What is the difference between a pit toilet and a cesspool? —Preceding unsigned comment added by 216.15.33.151 (talk) 15:23, 29 July 2009 (UTC)

Comment[edit]

I removed The Andy Gump company calls these tank trucks and their associated sump pumping equipment by the alliterative name, the Gump Dump Sump Pump. Regardless of the name, there are numerous Licensed waste hauling companies providing such service in areas where it is needed. I assumed this was a reference to Forest Gump. In any case, it doesn't belong here. If someone cares enough about it, it should be moved to a section. "Pit Toilets in Fiction", anyone? --Mdwyer 01:04, 21 December 2005 (UTC)

Bucket system link[edit]

the bucket system link is fine, but the bit about it being eliminated in South Africa seems a tad odd. I'll just prune this link down to just bucket system

Merger proposal[edit]

An Outhouse, as the article explains, is more than a pit toilet

This article and outhouse appear to be essentially the same thing. Why do these two separate articles exist? It doesn't really matter which title is primarily used for the topic, but they should be merged into one article. DMahalko (talk) 10:36, 2 November 2009 (UTC)

The English expression Outhouse, as the article also quite well explains, is more than just a pit toilet. It was a detached house, that was used for multiple purposes, usually stable, toilet and storage. Therefore this character should be explained in an own article. The parts that pertain to a pit toilet only should of course be explained in detail in that article.--Wuselig (talk) 14:01, 30 June 2010 (UTC)
Oppose Outhouse and pit toilet are completly different things!

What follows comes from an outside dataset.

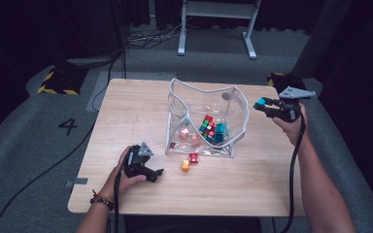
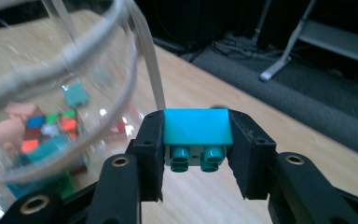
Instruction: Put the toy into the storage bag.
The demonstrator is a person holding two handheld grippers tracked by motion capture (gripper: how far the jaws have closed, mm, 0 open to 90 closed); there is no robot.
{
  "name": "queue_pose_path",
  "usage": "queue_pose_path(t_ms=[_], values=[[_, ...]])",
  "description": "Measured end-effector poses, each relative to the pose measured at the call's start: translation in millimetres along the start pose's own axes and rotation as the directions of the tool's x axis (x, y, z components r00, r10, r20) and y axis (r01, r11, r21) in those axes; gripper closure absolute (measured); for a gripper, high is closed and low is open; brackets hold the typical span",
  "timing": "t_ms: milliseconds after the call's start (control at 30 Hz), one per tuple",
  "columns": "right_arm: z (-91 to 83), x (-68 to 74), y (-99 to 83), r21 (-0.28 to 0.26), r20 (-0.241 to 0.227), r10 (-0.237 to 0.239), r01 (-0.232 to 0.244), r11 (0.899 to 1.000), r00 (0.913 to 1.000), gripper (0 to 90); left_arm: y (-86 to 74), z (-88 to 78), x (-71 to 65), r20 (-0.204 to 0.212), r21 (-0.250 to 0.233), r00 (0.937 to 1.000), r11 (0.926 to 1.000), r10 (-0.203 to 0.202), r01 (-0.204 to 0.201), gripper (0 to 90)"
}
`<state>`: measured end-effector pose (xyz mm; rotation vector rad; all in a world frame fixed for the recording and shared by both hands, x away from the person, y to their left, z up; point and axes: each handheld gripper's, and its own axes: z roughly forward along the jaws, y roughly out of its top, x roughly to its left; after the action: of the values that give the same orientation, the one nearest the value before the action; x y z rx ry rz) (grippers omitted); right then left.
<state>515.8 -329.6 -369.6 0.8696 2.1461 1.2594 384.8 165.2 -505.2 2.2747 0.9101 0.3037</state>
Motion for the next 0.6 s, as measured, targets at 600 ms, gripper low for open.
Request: queue_pose_path(t_ms=[600], values=[[-29.3, 46.3, 94.0, -0.154, -0.143, -0.157, 0.135, 0.979, 0.9772, 59.4, 0.0, 0.0, 0.0, 0.000, 0.000, 1.0000, 1.0000, 0.000, 0.000, 0.1]])
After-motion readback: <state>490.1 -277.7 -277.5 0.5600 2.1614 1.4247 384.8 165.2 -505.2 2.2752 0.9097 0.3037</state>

An outhouse is a building for a start. 87.194.208.119 (talk) 20:30, 8 July 2010 (UTC)

Pejorative image removal? (Pit toilet being manually emptied)[edit]

A night soil man, known in his country as a frogman, manually removing the waste from a permanent concrete-lined pit toilet in Dar es Salaam, Tanzania.

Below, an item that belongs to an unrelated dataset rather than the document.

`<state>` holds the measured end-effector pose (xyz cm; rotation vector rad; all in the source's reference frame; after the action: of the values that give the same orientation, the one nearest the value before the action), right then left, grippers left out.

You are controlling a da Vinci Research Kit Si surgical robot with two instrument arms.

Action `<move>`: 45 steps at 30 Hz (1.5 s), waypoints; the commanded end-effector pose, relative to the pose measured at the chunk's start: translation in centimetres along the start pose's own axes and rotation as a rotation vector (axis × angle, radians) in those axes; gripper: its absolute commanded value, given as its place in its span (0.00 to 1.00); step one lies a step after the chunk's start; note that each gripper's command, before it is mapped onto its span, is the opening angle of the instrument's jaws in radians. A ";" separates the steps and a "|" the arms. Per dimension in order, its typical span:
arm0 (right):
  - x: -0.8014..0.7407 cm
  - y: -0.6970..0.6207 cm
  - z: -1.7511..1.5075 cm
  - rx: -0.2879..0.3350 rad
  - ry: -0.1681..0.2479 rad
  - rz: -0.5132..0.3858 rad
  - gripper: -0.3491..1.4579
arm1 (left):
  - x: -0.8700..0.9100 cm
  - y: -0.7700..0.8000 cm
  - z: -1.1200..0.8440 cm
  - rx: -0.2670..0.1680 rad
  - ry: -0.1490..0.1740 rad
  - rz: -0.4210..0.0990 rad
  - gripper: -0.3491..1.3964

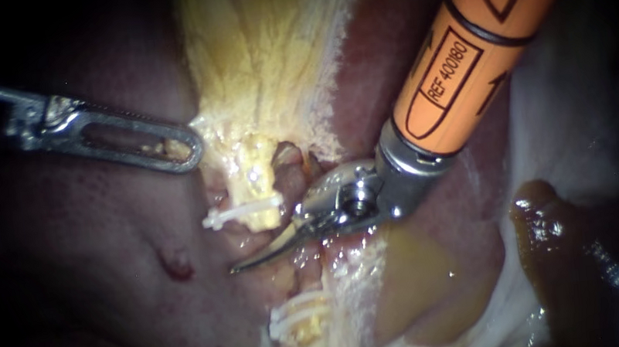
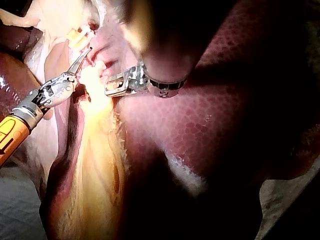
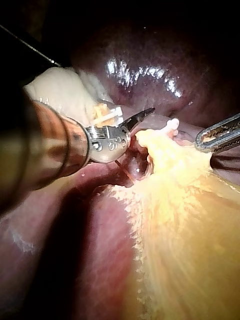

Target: Go back from the cut left tube

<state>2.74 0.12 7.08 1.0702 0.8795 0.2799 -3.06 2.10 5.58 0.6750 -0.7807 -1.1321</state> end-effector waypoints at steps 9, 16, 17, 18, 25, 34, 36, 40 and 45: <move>0.00 0.00 0.00 0.003 -0.002 0.006 0.00 | 0.00 0.02 0.00 0.001 0.001 0.001 0.00; -0.02 -0.01 0.00 0.003 -0.006 0.005 0.00 | 0.00 0.02 0.00 0.001 0.001 0.001 0.00; -0.03 -0.01 0.01 0.002 -0.010 0.004 0.00 | 0.00 0.02 0.00 0.001 0.001 0.001 0.00; -0.05 -0.01 0.01 0.009 0.003 0.019 0.00 | 0.00 0.02 0.00 0.001 0.001 0.001 0.00; -0.05 -0.03 0.06 -0.029 0.068 0.021 0.81 | 0.00 0.03 0.00 0.001 0.001 0.001 0.00; -0.03 -0.07 0.07 -0.066 0.095 0.012 0.93 | 0.00 0.04 0.01 0.001 0.001 0.001 0.00; -0.03 -0.07 0.07 -0.066 0.095 0.012 0.93 | 0.00 0.04 0.01 0.001 0.001 0.001 0.00; -0.03 -0.08 0.06 -0.066 0.095 0.006 0.93 | 0.00 0.04 0.00 0.001 0.001 0.002 0.00; -0.07 -0.16 0.00 -0.150 0.131 -0.083 0.97 | 0.00 0.04 0.00 0.001 0.001 0.002 0.00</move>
<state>2.63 -0.01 6.97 0.8600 1.0114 0.3360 -3.03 2.11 5.61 0.6760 -0.7805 -1.1298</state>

This image and caption were removed with the reason "pejorative picture". It illustrates a common structure and job in Tanzania. The term "frogman" is in fact the polite form used primarily in literature on the topic, according to this. I disagree that it's pejorative, and am restoring the image, with caption, and adding that citation. Please weigh with an opinion if you think it should be kept or removed, with reason if favoring removal.

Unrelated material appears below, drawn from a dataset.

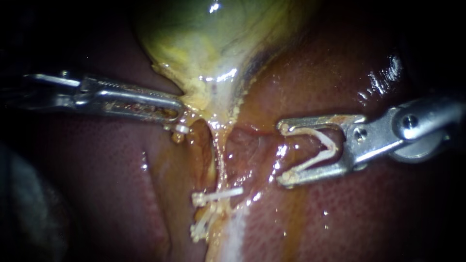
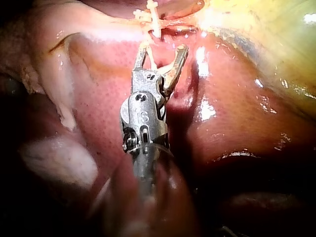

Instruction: Clipping second clip right tube

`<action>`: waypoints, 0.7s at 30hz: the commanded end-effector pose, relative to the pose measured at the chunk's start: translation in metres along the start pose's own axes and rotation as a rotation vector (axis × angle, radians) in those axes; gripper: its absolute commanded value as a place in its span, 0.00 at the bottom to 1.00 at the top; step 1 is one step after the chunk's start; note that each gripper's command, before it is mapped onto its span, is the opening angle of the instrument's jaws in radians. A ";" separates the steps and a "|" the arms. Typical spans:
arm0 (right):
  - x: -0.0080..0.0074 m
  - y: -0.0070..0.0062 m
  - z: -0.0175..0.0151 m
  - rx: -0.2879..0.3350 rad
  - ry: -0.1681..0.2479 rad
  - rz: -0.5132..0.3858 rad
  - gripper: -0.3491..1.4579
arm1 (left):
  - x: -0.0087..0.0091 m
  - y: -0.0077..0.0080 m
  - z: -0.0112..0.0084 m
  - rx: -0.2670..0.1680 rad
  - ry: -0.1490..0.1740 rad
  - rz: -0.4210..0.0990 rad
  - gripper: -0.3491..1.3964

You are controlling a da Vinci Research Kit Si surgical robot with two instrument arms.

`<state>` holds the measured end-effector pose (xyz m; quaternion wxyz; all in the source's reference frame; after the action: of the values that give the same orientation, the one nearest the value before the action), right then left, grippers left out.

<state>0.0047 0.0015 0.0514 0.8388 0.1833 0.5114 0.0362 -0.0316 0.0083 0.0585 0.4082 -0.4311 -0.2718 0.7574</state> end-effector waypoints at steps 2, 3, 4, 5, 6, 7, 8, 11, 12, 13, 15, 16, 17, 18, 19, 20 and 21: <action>0.0000 0.0000 0.0000 0.000 0.000 0.001 0.47 | 0.0002 0.0002 -0.0007 -0.004 -0.001 -0.001 0.00; 0.0000 0.0000 0.0000 0.000 0.000 0.001 0.47 | 0.0002 0.0004 -0.0012 -0.006 -0.002 -0.002 0.00; 0.0000 0.0000 0.0000 0.000 0.000 0.000 0.47 | 0.0004 0.0006 -0.0017 -0.009 -0.003 -0.003 0.00; 0.0000 0.0000 0.0000 0.000 0.000 0.000 0.47 | 0.0006 0.0011 -0.0025 -0.012 -0.005 -0.005 0.00; 0.0000 0.0000 0.0000 0.000 0.000 0.000 0.47 | 0.0008 0.0014 -0.0032 -0.013 -0.005 -0.007 0.00; 0.0000 0.0000 0.0000 0.000 0.000 0.000 0.47 | 0.0011 0.0019 -0.0039 -0.011 -0.004 -0.009 0.00; 0.0000 0.0000 0.0000 0.000 0.000 0.000 0.47 | 0.0014 0.0025 -0.0048 -0.006 -0.001 -0.012 0.00; 0.0000 -0.0001 0.0000 0.000 0.000 0.000 0.47 | 0.0022 0.0039 -0.0063 -0.012 0.015 -0.021 0.00; 0.0001 -0.0001 0.0000 0.000 0.000 0.000 0.47 | 0.0024 0.0043 -0.0065 -0.014 0.018 -0.024 0.00; 0.0001 -0.0001 0.0001 0.000 0.000 0.000 0.47 | 0.0026 0.0047 -0.0067 -0.015 0.020 -0.032 0.00; 0.0002 -0.0002 0.0001 -0.003 0.000 0.000 0.47 | 0.0030 0.0054 -0.0067 -0.016 0.023 -0.023 0.00; 0.0002 -0.0002 0.0002 -0.004 0.000 0.001 0.47 | 0.0030 0.0056 -0.0067 -0.016 0.024 -0.023 0.00; 0.0003 -0.0002 0.0003 0.002 0.000 0.001 0.47 | 0.0030 0.0058 -0.0067 -0.015 0.024 -0.023 0.00; 0.0005 -0.0003 0.0005 0.004 -0.003 0.001 0.47 | 0.0030 0.0060 -0.0067 -0.015 0.024 -0.023 0.00; 0.0006 -0.0003 0.0006 0.006 -0.003 0.001 0.47 | 0.0030 0.0060 -0.0066 -0.014 0.024 -0.024 0.00; 0.0008 -0.0003 0.0010 0.011 0.000 0.003 0.47 | 0.0030 0.0060 -0.0066 -0.014 0.025 -0.018 0.00; 0.0010 -0.0003 0.0012 0.019 0.002 0.015 0.47 | 0.0030 0.0060 -0.0066 -0.014 0.025 -0.018 0.00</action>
<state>0.0066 0.0012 0.0508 0.8356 0.2006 0.5097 0.0403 -0.0290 0.0081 0.0493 0.4154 -0.4408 -0.2766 0.7461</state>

WP:INAPPROPRIATE, for background, includes among inappropriate content "Text that is intended to attack or disparage the subject. For example, if something derogatory is found in an article about a person using a pejorative term against that person's ethnicity, it shall be promptly removed."

--Agyle (talk) 14:36, 7 January 2014 (UTC)

there is nothing 'pejorative'. such occupations were very common in the past. I will try to find some info about historical russian occupation called 'zolotar' , literally 'goldman' (a hint on something yellow in the pit :-). nothing surprizing somewhere it still exists. - Altenmann >t 16:35, 7 January 2014 (UTC)

stalin's footprints[edit]

It is a pity that this incorrect information is spread over internet with the help of wikipedia mirrors and spin-offs. Somebody obviously used machine translation from Estonian and added own speculation. In fact, this humorous slang term is a parody of the Soviet cliche "Following Stalin's (foot)steps" . After Soviet Army left Baltic states, their barracks attracted attention of wide public. these barracks had industrially manufactured removable steel pit covers, which had a funnel-shape hole and two platforms (not "pits") for feet with corrugated anti-slip surface. It would be interesting to find a photo or serious description. They were used elsewhere, e.g. at small railway stations with little infrastructure. I doubt the term had any usage outside Estonian. - Altenmann >t 16:52, 7 January 2014 (UTC)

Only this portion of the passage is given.